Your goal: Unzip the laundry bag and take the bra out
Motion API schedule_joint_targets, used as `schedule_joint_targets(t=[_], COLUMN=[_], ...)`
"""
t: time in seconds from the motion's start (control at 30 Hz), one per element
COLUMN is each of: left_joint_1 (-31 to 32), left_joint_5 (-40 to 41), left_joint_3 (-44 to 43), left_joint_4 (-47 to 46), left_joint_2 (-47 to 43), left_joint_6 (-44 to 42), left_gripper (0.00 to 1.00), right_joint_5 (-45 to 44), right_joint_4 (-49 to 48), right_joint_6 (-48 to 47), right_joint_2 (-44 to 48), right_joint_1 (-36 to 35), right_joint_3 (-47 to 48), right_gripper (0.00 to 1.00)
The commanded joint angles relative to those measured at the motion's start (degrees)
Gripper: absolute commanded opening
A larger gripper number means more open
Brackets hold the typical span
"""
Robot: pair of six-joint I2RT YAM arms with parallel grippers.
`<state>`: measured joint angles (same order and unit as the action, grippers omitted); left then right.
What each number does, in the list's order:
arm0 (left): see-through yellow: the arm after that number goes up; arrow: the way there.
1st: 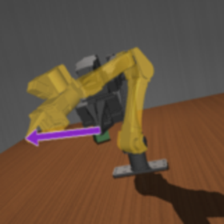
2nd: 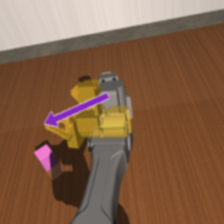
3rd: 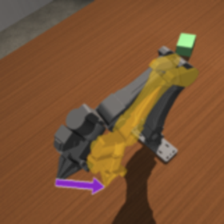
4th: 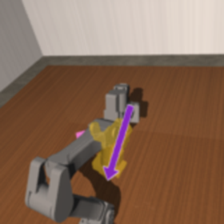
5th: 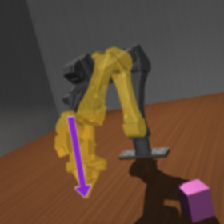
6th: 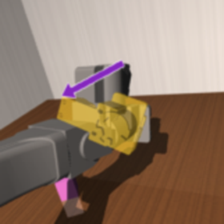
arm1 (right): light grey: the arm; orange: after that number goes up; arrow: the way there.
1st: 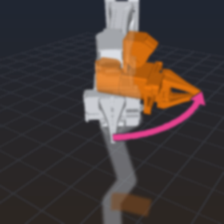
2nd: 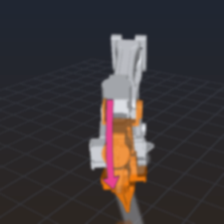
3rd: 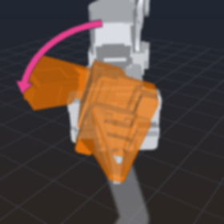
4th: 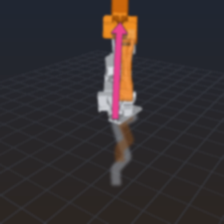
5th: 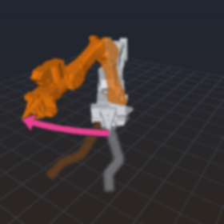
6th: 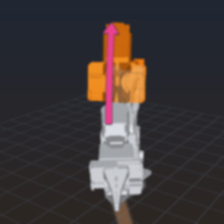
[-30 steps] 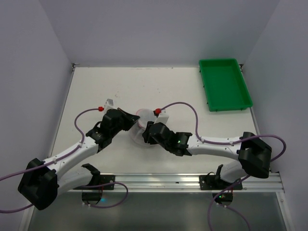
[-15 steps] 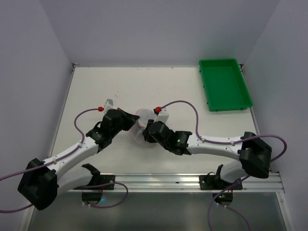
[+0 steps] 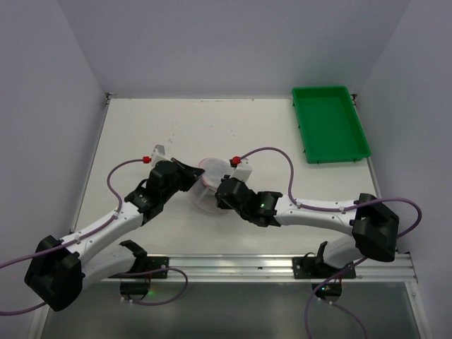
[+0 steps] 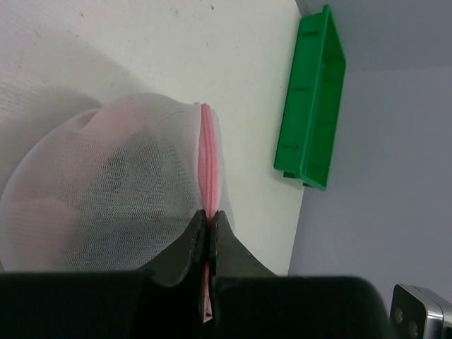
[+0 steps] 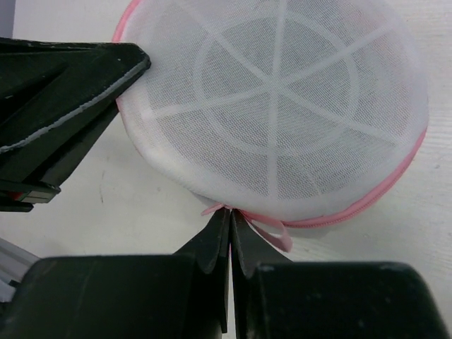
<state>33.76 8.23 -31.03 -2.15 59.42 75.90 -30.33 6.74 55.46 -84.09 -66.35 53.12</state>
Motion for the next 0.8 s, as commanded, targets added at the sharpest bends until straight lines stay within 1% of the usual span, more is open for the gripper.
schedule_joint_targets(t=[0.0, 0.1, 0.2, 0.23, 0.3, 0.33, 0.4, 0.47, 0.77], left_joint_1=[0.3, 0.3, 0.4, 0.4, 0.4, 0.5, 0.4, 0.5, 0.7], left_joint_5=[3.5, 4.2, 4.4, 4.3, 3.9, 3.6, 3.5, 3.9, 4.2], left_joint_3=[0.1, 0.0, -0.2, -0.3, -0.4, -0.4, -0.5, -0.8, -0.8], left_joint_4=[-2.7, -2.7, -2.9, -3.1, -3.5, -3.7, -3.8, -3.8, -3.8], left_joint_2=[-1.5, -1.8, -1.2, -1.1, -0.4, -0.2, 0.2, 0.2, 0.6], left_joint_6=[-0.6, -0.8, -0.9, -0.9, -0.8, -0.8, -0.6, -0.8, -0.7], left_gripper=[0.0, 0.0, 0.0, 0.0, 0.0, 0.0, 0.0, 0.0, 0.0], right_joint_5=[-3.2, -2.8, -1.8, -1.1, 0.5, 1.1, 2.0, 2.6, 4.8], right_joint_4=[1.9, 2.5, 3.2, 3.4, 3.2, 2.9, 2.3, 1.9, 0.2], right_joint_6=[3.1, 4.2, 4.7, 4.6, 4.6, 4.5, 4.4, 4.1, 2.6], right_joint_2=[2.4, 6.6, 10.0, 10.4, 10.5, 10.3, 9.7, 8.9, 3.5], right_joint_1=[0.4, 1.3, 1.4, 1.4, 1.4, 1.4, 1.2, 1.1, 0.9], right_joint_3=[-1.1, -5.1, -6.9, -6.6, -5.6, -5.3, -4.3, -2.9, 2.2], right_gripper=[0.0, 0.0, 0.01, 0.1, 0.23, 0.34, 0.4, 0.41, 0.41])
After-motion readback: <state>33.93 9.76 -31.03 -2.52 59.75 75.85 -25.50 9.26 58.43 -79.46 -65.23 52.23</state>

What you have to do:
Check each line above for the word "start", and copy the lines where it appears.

Exercise result:
t: time in seconds from the motion's start (control at 30 Hz), one per element
The commanded joint angles relative to those measured at the motion's start (degrees)

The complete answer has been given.